Per ulteriori informazioni sulla licenza e sull'attribuzione del set di dati a raggi X del NIH Chest, consulta la sezione Licenza e attribuzione sopra.

Tutte le etichette degli esperti sui risultati

Nell'articolo Scientific Reports, il set di etichette si è concentrato su tutti e 14 i risultati rilasciati nel set di dati originale e come etichetta normale/anomala. Il set di etichette conteneva solo immagini del set di test. Queste immagini sono identiche a quelle incluse nella suddivisione del test Four Findings Expert Labels, limitate ai raggi X del torace con vista AP (810 immagini su 1962).

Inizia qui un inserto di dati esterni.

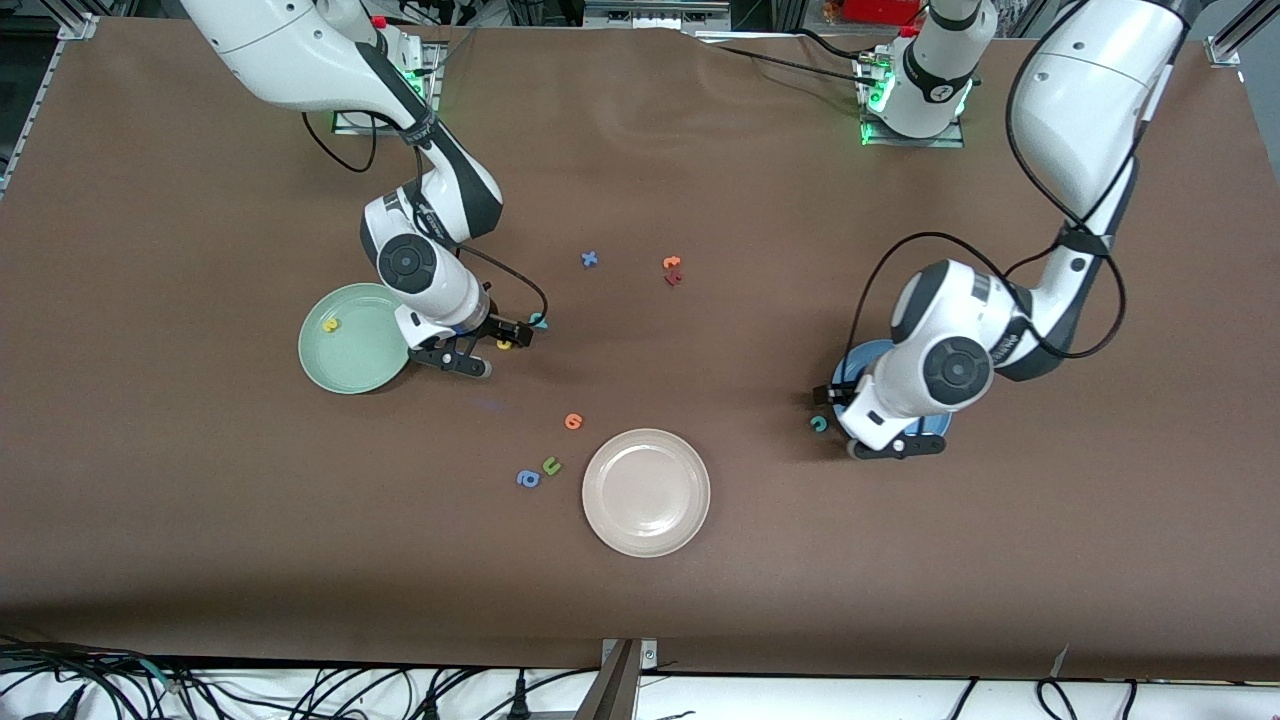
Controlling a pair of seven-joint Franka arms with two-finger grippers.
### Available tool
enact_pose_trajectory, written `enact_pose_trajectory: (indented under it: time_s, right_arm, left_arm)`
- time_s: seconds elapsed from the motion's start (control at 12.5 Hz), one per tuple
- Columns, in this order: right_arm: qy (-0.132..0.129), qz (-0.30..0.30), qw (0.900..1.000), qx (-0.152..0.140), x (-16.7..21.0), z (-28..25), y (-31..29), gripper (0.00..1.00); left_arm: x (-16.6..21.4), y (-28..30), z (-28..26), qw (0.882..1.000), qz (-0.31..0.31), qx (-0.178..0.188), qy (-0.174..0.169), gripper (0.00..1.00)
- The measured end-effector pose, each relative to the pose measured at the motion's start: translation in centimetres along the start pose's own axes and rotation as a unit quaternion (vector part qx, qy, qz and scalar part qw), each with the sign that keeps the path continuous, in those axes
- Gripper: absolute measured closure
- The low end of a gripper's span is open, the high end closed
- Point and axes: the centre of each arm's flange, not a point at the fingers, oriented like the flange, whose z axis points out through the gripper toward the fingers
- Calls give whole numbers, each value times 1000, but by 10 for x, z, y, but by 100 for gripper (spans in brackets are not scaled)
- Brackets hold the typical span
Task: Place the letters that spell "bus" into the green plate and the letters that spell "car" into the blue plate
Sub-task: 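Carry the yellow n to the green plate while the left gripper reaches teal c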
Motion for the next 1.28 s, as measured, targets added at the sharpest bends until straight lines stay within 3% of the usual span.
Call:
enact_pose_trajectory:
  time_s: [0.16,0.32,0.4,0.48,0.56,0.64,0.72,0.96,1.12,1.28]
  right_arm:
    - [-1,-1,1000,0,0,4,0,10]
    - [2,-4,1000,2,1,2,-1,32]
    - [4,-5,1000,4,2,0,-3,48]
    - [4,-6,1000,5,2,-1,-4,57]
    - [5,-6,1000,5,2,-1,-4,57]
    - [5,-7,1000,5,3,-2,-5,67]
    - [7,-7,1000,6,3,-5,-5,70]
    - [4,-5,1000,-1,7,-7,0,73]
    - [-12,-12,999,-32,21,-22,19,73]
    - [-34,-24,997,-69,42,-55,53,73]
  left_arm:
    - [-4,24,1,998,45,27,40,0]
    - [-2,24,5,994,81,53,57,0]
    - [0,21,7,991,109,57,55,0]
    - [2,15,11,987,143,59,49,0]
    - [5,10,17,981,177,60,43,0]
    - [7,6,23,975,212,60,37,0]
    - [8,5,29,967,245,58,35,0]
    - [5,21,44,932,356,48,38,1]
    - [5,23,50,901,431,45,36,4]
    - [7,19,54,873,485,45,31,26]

Gli stessi cinque radiologi certificati dall'American Board of Radiology hanno esaminato in modo indipendente ogni immagine. A ogni radiologo è stato prima chiesto se l'immagine conteneva un risultato clinico potenzialmente attuabile (etichetta normale/anomala) e, in tal caso, di selezionare quali delle 14 condizioni erano presenti. Le informazioni disponibili al momento della revisione radiologica includevano solo l'età del paziente e la visualizzazione dell'immagine (AP rispetto ad AP). Non erano disponibili informazioni cliniche aggiuntive.

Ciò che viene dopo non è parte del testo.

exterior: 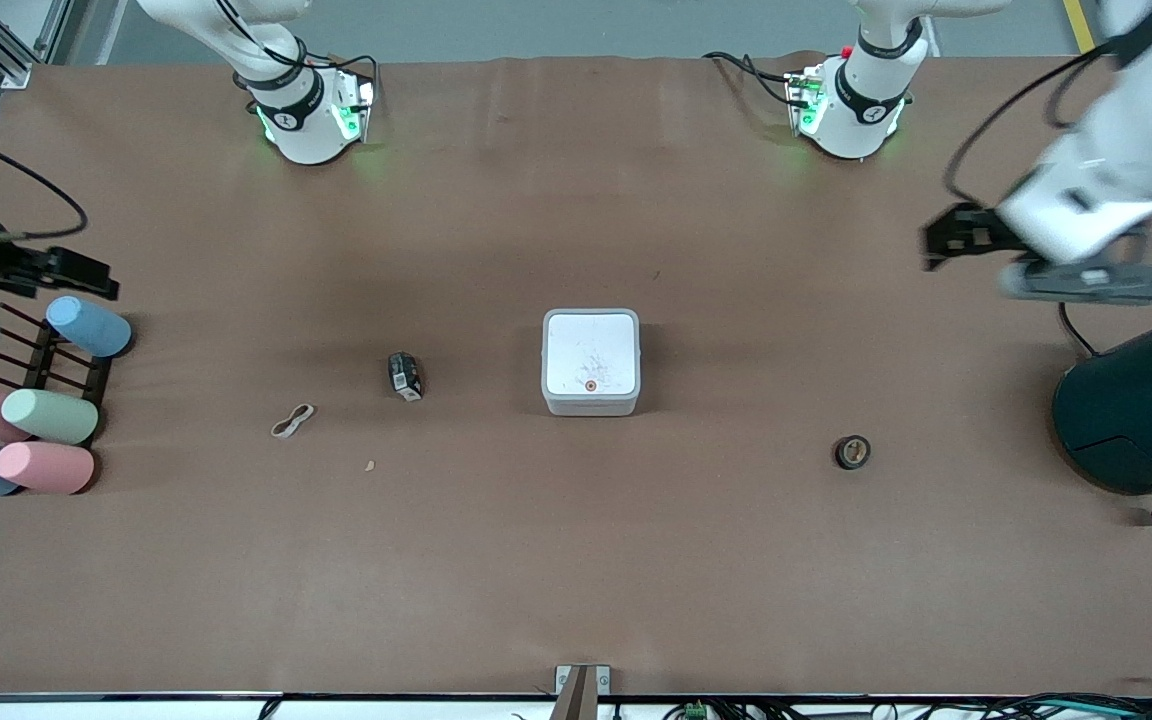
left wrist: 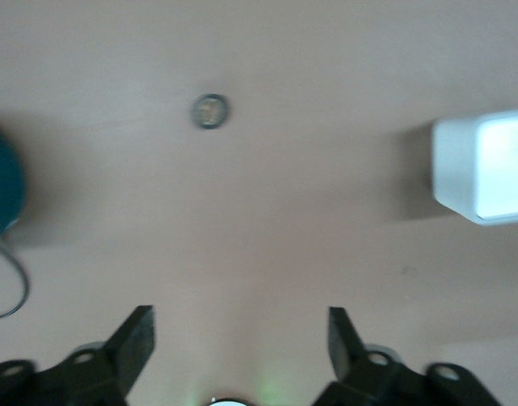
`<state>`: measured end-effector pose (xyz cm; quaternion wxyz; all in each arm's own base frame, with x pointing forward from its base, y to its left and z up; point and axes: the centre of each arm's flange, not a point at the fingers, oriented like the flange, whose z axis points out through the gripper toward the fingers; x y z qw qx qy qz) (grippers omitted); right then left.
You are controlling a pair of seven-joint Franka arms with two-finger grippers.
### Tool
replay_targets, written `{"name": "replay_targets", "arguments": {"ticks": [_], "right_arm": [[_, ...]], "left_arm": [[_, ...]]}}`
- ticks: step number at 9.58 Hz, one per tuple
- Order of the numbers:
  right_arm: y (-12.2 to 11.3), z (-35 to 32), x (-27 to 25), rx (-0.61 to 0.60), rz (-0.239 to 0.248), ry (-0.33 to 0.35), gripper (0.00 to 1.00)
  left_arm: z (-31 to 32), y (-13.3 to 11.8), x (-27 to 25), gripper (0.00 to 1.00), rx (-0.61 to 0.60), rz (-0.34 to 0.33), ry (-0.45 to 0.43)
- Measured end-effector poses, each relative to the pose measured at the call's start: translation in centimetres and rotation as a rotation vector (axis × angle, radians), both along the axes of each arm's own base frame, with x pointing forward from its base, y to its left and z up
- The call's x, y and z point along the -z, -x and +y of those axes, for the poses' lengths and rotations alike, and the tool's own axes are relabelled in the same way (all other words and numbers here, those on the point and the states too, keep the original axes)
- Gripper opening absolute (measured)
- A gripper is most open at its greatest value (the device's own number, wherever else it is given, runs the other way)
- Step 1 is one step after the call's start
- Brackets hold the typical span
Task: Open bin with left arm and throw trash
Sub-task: 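Reach the left gripper to the bin lid while the right gripper reaches the packet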
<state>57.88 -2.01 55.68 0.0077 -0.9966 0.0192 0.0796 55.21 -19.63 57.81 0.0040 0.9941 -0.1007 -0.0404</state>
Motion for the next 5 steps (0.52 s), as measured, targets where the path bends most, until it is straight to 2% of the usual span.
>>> {"name": "replay_targets", "arguments": {"ticks": [2, 3, 4, 5], "right_arm": [[-1.0, 3.4, 4.2, -0.043, -0.037, -0.03, 0.99], [-1.0, 7.3, 7.3, -0.097, -0.05, -0.034, 0.99], [-0.5, 11.1, 10.7, -0.144, -0.072, -0.033, 0.99], [0.0, 14.0, 13.8, -0.181, -0.115, -0.035, 0.99]], "left_arm": [[-12.2, -0.2, 7.1, 0.52, 0.114, -0.037, 0.068], [-16.7, -0.4, 10.7, 0.36, 0.136, -0.065, 0.113], [-20.0, -0.5, 13.7, 0.22, 0.105, -0.087, 0.151], [-22.5, -0.5, 16.3, 0.06, 0.052, -0.1, 0.185]]}}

Le etichette si trovano nella directory all_findings_expert_labels. In test_individual_readers.csv, ogni riga corrisponde a una singola etichetta di un radiologo per una singola immagine. Ciò significa che ogni ID immagine e ID paziente viene ripetuto su più righe (cinque righe per immagine, una riga per lettore). Ogni riga contiene anche un ID lettore per distinguere i radiologi. Poiché questo set contiene un totale di 810 immagini, test_individual_readers.csv contiene 4050 righe con 810 ID immagine univoci. test_individual_readers.csv contiene anche un totale di 19 colonne. Oltre all'ID immagine, all'ID paziente e all'ID lettore, è disponibile una colonna per valori normali/anormali, una colonna per ognuno dei 14 risultati e una colonna per Other che indica la presenza di altri risultati anomali (al di fuori dei 14 specificati). Un valore di cella YES significa "presente" e NO significa "assente".

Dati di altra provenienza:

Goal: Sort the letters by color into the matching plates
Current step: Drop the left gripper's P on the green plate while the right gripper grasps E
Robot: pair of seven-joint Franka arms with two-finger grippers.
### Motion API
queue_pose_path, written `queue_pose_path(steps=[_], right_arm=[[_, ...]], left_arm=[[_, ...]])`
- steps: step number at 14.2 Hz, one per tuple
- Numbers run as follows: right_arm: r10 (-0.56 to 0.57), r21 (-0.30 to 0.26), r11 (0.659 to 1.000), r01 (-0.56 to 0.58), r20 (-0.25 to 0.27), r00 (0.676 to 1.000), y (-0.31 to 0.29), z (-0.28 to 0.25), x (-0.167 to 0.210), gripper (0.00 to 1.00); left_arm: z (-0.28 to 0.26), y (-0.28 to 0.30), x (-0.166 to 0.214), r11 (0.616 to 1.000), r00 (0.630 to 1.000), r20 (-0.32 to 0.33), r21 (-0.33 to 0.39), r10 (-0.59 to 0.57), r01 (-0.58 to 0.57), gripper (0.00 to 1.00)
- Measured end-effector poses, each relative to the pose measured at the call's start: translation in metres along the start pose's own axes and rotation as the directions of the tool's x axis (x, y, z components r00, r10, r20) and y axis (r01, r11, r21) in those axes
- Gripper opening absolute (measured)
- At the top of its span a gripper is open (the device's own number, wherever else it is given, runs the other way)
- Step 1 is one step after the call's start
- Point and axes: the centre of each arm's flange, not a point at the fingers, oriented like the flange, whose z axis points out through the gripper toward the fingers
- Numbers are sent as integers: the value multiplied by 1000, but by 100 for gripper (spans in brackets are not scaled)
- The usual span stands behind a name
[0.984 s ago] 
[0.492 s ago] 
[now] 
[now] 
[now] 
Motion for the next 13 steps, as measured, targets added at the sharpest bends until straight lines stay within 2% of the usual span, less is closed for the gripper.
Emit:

test_labels.csv contiene le etichette basate su dati empirici reali utilizzate per valutare il sistema di deep learning nell'articolo Scientific Reports. Ogni riga contiene le etichette basate su dati empirici reali per un singolo ID immagine e ogni ID immagine compare solo in una singola riga, per un totale di 810 righe. test_labels.csv ha le stesse colonne di test_individual_readers.csv, ma senza una colonna "ID lettore". Per ottenere queste etichette, tre dei cinque radiologi che hanno etichettato questo set sono stati scelti a caso come "radiologi basati su dati empirici reali" (gli altri due sono stati utilizzati come punti di confronto). Questi "radiologi con dati empirici reali" hanno ID lettore "4343882785", "4343883593" e "4343883996". È stato utilizzato un voto di maggioranza per determinare l'etichetta finale per l'etichetta normale/anomala e l'etichetta finale per ogni risultato specifico. L'etichetta finale per la colonna Other è stata determinata essere YES se la maggioranza dei radiologi ha selezionato un risultato al di fuori dei 14 o se la maggioranza dei radiologi ha indicato che l'immagine era anormale, ma nessun risultato singolo aveva indicato la presenza di un risultato al di fuori dei 14.

Quando utilizzi queste etichette, includi la seguente citazione:

Zaid Nabulsi, Andrew Sellergren, Shahar Jamshy, Charles Lau, Eddie Santos, Atilla P. Kiraly, Wenxing Ye, Jie Yang, Sahar Kazemzadeh, Jin Yu, Raju Kalidindi, Mozziyar Etemadi, Florencia Garcia Vicente, David Melnick, Greg S. Corrado, Lily Peng, Krish Eswaran, Daniel Tse, Neeral Beladia, Yun Liu, Po-Hsuan Cameron Chen, Shravya Shetty, Deep Learning for Distinguishing Normal versus Abnormal Chest Radiographs and Generalization to Two Unseen Diseases Tuberculosis and COVID-19,1-19-19.

Per ulteriori informazioni sulla licenza e sull'attribuzione del set di dati a raggi X Chest del NIH, vedi Licenza e attribuzione.